While I try to make the posts make sense on their own, it’s possible they will be hard to understand without the context at times. To learn more about the motivation behind the problems solved here, read the thesis first and treat these posts as the supportive “behind the scenes” material.

Posts

10.5.2024 | Ranking benchmarks

Part of the thesis work is to evaluate the performance of the basic ranking algorithm - and see whether we can improve it by utilizing the graph structure of the data. This post is about creating the benchmark we will use to evaluate the performance of the algorithm.

27.5.2024 | Collecting the gold-standard benchmarking data

A short post about collecting, cleaning and exploring the Elsevier Scopus data based on the queries from the previous post.

29.5.2024 | Benchmarking NDCG scores

With the collected Scopus and Charles Explorer data, in this post we are exploring the possibilities of the automated relevance feedback system based on LLM-embeddings based similarity search and we see whether (and how much) do the measures of the local graph structure improve the search result ranking.

7.7.2024 | Hierarchical merging - distance matrix calculation

The data exports from the university systems are missing detailed data about external authors from other universities. One large problem is that the external authors are only identified by their name. To automatically merge the graph nodes representing the same person, we try to employ a hierarchical merging algorithm. In this blog post, we benchmark different ways of calculating the distance matrix between the mergeable nodes.

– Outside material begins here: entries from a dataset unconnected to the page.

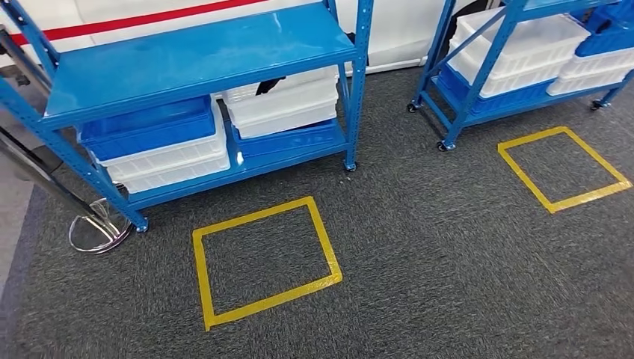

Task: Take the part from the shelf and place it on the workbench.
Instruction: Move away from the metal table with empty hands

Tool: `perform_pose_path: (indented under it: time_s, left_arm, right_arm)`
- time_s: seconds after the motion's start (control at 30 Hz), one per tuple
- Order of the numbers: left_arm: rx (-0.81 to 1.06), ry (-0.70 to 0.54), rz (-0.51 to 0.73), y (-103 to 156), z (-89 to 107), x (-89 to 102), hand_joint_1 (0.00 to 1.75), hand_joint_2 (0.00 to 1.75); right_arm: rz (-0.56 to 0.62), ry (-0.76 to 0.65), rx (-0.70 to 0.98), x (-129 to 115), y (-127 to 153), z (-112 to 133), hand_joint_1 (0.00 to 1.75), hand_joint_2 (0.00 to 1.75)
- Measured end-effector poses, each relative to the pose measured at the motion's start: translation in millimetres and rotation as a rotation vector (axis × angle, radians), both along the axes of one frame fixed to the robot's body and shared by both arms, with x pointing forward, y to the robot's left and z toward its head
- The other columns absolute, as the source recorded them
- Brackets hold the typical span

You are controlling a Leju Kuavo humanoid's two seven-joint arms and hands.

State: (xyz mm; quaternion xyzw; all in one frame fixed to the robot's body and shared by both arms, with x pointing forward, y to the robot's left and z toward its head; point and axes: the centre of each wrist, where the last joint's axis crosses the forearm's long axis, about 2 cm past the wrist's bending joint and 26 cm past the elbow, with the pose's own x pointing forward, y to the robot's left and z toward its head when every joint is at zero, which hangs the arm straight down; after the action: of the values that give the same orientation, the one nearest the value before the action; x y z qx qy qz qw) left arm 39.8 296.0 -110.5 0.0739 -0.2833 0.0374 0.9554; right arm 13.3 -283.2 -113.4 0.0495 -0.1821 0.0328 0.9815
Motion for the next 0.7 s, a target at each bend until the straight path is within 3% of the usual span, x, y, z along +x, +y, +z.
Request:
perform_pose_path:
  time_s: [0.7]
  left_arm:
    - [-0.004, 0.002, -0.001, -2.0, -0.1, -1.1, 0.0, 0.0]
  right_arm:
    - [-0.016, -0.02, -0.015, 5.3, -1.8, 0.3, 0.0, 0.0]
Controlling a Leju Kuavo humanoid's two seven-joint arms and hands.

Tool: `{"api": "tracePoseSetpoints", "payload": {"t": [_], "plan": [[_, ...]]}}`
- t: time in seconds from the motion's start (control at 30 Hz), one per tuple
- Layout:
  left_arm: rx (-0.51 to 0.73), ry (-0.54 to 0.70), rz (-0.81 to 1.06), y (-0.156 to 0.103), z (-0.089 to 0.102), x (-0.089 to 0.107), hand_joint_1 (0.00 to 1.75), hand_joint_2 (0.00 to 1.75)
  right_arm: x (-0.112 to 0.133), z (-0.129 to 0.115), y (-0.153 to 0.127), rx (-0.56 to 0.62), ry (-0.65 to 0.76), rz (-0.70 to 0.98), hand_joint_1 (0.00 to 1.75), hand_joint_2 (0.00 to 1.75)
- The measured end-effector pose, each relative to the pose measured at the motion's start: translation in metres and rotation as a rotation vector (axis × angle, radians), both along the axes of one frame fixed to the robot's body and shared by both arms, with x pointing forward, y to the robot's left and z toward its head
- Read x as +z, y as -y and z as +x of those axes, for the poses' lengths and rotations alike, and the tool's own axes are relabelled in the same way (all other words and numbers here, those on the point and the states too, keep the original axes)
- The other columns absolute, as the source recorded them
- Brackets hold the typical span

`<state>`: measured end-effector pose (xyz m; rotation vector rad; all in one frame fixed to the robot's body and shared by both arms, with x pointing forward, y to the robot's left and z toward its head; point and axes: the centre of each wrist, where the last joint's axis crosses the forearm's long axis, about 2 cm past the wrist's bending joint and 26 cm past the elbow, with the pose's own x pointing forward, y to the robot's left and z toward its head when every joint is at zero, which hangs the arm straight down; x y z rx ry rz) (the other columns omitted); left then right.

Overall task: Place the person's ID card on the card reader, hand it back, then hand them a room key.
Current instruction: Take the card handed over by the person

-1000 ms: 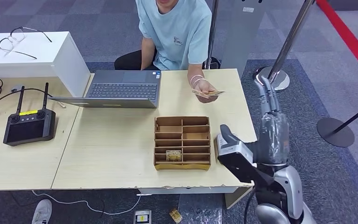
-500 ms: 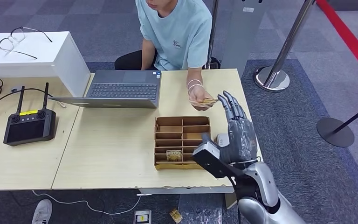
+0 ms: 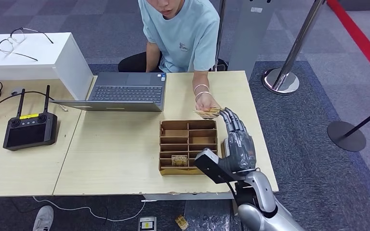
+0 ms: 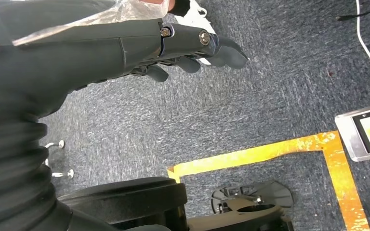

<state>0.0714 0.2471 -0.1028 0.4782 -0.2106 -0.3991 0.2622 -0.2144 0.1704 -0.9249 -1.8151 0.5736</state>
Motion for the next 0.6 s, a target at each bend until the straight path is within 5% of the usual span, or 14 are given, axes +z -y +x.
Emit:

14.7.2024 | Hierarchical merging - evaluating performance

In this short blog post, we evaluate the performance of the hierarchical merging approach (based on the graph structure) and compare this with the naïve approach (based on the normalized names only).

17.7.2024 | Citation count inference from local graph structure

In this post, we explore the possibilities of inferring the citation count of the papers based on the local graph structure. Using various local graph structure measures (publication node degree, various centrality measures, node cut for the neighborhood, etc.), we try to predict the citation count of the papers. We also benchmark the performance of the prediction models and assess the usability of the local graph structure measures for ranking the publications based on their predicted citation count.